*TASK INSTRUCTIONS:* Report all lines below with the word "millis".

*DATA EXCERPT:*
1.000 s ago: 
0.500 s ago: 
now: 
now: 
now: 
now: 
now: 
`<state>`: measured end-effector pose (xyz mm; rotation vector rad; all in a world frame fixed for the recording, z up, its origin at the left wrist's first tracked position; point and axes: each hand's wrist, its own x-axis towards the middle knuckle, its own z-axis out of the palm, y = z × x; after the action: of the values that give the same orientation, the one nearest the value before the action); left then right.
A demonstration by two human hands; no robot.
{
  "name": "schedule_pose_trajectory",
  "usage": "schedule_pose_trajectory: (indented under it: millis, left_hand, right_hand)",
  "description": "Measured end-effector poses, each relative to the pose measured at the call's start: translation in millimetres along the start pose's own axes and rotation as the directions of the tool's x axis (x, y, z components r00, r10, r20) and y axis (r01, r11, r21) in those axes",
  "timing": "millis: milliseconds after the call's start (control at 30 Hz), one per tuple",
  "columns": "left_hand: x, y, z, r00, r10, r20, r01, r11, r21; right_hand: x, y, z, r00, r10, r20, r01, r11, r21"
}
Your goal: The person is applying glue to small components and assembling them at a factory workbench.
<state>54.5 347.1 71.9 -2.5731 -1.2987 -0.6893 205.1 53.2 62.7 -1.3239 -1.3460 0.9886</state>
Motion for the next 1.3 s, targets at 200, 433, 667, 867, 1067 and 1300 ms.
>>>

*EXERCISE RESULT:*
  "usage": "schedule_pose_trajectory: (indented under it: millis, left_hand, right_hand)",
  "timing": "millis: milliseconds after the call's start (control at 30 Hz), one per tuple",

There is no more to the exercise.